Karadeniz’deki hidrojen sülfürlü tabakanın yerinde durduğunu aktaran Yücel, şöyle devam etti:

“Durum berbat ancak bunun yerinde durması nispeten uygun. Oksijenin bitip hidrojen sülfürün başladığı 100 metre bandındaki yerlerde çok özel tepkiler cereyan ediyor, bir kısmı mikrobiyal kaynaklı, bir kısmı kendi olağan şartları. Oksijen kaybı şimdi o tabakayı üst hakikat çıkarmamış. Bizim çok ağır bilgilerimizin olduğu 90’lı ve 2000’li yıllarla karşılaştırdığımızda misal bir yerde duruyor. Oradaki biyojeokimyasal yapının hala hidrojen sülfürü yerinde tuttuğunu düşünüyoruz.”

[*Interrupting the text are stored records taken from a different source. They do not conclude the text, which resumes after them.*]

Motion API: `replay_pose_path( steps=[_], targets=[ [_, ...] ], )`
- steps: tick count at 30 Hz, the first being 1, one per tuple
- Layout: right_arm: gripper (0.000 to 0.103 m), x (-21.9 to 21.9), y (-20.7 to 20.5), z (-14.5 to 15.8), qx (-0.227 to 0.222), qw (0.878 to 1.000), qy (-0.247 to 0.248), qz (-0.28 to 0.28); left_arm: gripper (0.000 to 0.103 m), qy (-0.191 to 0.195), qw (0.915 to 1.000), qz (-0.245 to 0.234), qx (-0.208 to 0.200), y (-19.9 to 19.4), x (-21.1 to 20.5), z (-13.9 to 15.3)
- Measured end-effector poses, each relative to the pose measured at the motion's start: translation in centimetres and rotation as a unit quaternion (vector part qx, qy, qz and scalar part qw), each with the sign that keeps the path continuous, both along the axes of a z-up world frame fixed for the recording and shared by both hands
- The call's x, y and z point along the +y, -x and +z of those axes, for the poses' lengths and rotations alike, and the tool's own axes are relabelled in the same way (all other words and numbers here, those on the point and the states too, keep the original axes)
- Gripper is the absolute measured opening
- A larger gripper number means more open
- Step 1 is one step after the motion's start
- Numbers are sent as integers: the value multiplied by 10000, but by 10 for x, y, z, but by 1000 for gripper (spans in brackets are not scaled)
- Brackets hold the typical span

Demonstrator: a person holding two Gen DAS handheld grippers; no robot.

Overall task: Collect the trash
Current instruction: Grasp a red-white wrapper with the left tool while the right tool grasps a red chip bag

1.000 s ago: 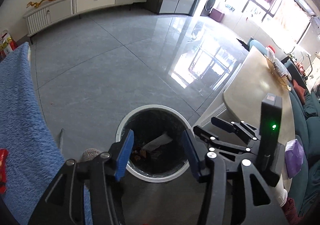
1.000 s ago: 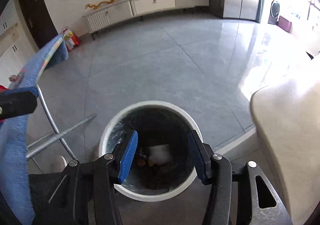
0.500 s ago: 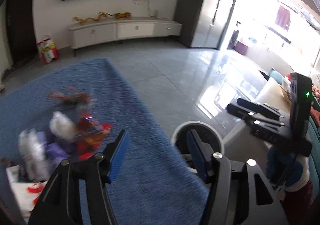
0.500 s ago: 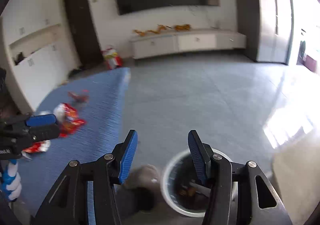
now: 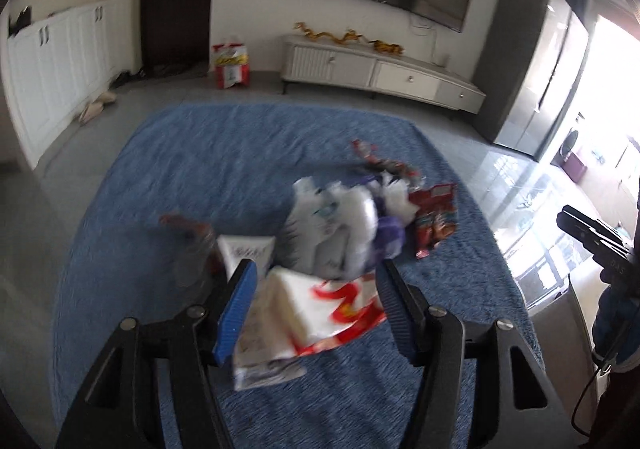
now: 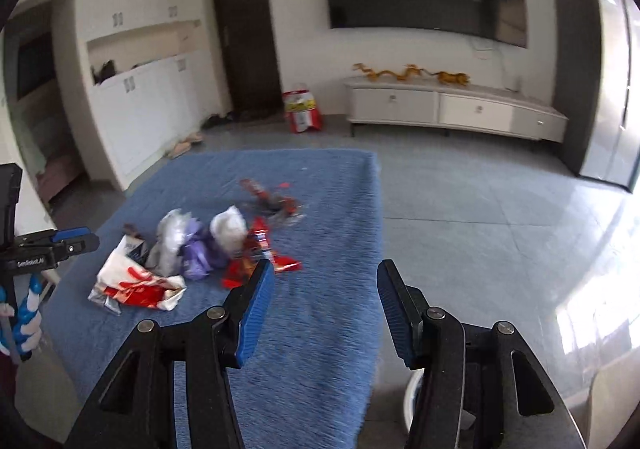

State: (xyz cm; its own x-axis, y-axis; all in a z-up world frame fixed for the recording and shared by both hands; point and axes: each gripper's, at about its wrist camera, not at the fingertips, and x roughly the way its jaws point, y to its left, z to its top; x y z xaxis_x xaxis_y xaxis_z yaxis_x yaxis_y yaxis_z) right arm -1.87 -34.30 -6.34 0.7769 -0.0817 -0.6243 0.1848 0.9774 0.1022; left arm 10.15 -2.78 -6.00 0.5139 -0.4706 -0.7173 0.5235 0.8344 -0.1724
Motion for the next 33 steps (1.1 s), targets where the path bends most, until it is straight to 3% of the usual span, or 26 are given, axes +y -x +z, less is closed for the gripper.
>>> replay_pose_path(
  steps=[20,21,23,27,30,33],
  targets=[
    [53,24,-85,-55,570,9955,-422,633,59,-88,9968,12,792,-26,-13,-52],
    [53,25,-91,-58,582,9950,-456,667,58,-89,9968,23,799,-27,-13,-52],
    [53,25,-101,-62,589,9944,-510,712,46,-94,9966,30,824,-27,-14,-53],
    [52,20,-122,-72,633,9931,-648,739,37,-43,9967,72,807,-26,-13,-52],
    [45,14,-135,-80,703,9921,-713,753,34,47,9964,128,833,-27,-11,-51],
    [25,12,-141,-86,760,9907,-766,829,30,163,9964,194,813,-25,-8,-47]
  ],
)
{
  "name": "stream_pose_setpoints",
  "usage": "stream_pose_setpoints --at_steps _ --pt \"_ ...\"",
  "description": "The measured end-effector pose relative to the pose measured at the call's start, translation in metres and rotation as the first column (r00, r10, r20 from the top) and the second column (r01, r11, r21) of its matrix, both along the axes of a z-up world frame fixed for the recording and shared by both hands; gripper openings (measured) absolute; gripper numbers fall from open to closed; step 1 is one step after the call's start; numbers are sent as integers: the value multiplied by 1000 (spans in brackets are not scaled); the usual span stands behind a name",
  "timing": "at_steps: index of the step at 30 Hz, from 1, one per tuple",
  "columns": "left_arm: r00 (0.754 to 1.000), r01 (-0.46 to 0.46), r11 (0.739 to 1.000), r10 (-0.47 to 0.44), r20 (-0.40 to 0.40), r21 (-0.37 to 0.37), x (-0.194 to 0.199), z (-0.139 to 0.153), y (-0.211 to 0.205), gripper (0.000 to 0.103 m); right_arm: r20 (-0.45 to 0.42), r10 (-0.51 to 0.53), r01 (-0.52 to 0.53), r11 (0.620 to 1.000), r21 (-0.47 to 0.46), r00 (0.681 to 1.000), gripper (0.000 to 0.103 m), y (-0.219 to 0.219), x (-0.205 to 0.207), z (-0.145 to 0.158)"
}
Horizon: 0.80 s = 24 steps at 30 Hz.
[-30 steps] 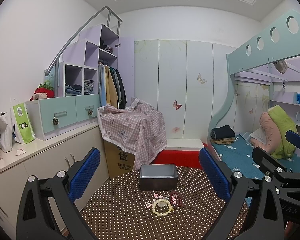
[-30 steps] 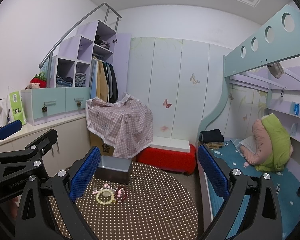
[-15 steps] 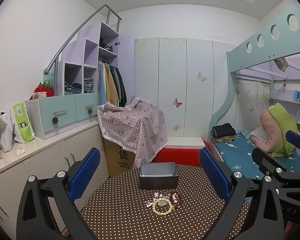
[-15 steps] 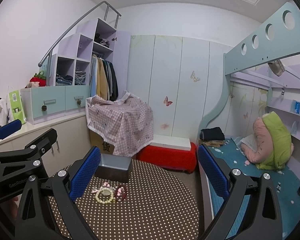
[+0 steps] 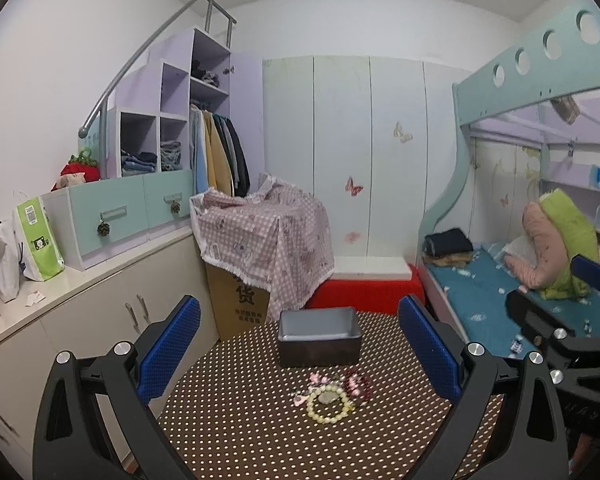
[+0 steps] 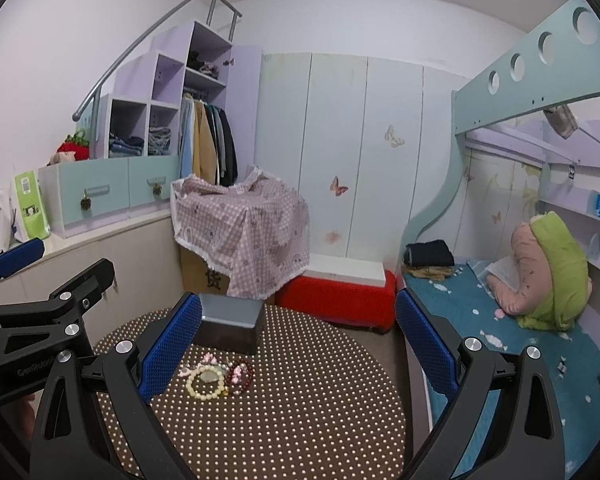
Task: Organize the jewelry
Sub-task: 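Lower the left tool to the cream bracelet while the right tool approaches the red bracelet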
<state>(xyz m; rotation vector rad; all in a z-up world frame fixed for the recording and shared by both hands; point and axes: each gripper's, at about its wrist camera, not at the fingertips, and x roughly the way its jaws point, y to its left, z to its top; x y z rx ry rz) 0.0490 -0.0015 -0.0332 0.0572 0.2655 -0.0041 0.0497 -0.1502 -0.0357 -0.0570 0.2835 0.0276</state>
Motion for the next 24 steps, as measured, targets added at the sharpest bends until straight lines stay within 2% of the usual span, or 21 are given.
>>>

    Yücel, Karadeniz’in baskılara direnemeyerek hidrojen sülfürün yükselmesi durumunda her şeyden evvel toplu balık ölümlerinin yaşanabileceği, yüzeyle buluştuğu yerlerde müsilaj gibisi, halk sıhhati açısından sorun yaratabilecek oluşumların meydana gelebileceği ve ortaya çıkacak berbat kokunun bölgeyi etkileyebileceği ikazlarında bulundu.

Kirlilikte son durum

Karadeniz’deki kirlilik baskısının geçmiş 10 yıllara nazaran bir nebze daha az olduğuna değinen Yücel, kirliliğin bilhassa lokal, çok kıyıya yapışık kalmış alanlarda çoğaldığını bildirdi.

Yücel,

“Biz büyük ırmakları yönetirken küçük dereleri, çayları göz gerisi etmişiz, onlarla kirlilik daha fazla taşınıyor olabilir. Dikkatimizi Tuna üzere büyük ırmaklardan çok tüm kıyıya yayılmış girdiye yoğunlaştırmalıyız. Sakarya Irmağı’nın ağzında, Sakarya ile Sinop ortasında çok fazla biyolojik olay vardı ve su yemyeşildi. Şimdi bu, açık denize yansımamış durumda”

ifadelerini kullandı.

Karadeniz’in karbon yutma kapasitesi

Karadeniz’in karbon yutma kapasitesinin çok yüksek olduğunun ve denizin kendine özel bir karbon kimyası bulunduğunun altını çizen Yücel, şu değerlendirmeleri yaptı:

“Karadeniz 1 ünite karbon emdiğinde, Atlantik Okyanusu’na nazaran daha az asitleniyor, buna tamponlama diyoruz. Bir de gemiyle giderken, gerçek vakitli olarak atmosferle karbondioksit alışverişini ölçtük. Burada da sonuçlar yeni elimize geliyor lakin birinci bulgulara nazaran Karadeniz’in bilhassa kışın net karbondioksit emdiğini bulduk.”

    Yücel, Karadeniz’in karbondioksit yutma çalışmalarıyla ilgili yaz ile kış datalarını modelleyerek hesaplamalar yapacaklarını ve böylelikle net sonuçları elde edeceklerini belirterek kelamlarını tamamladı.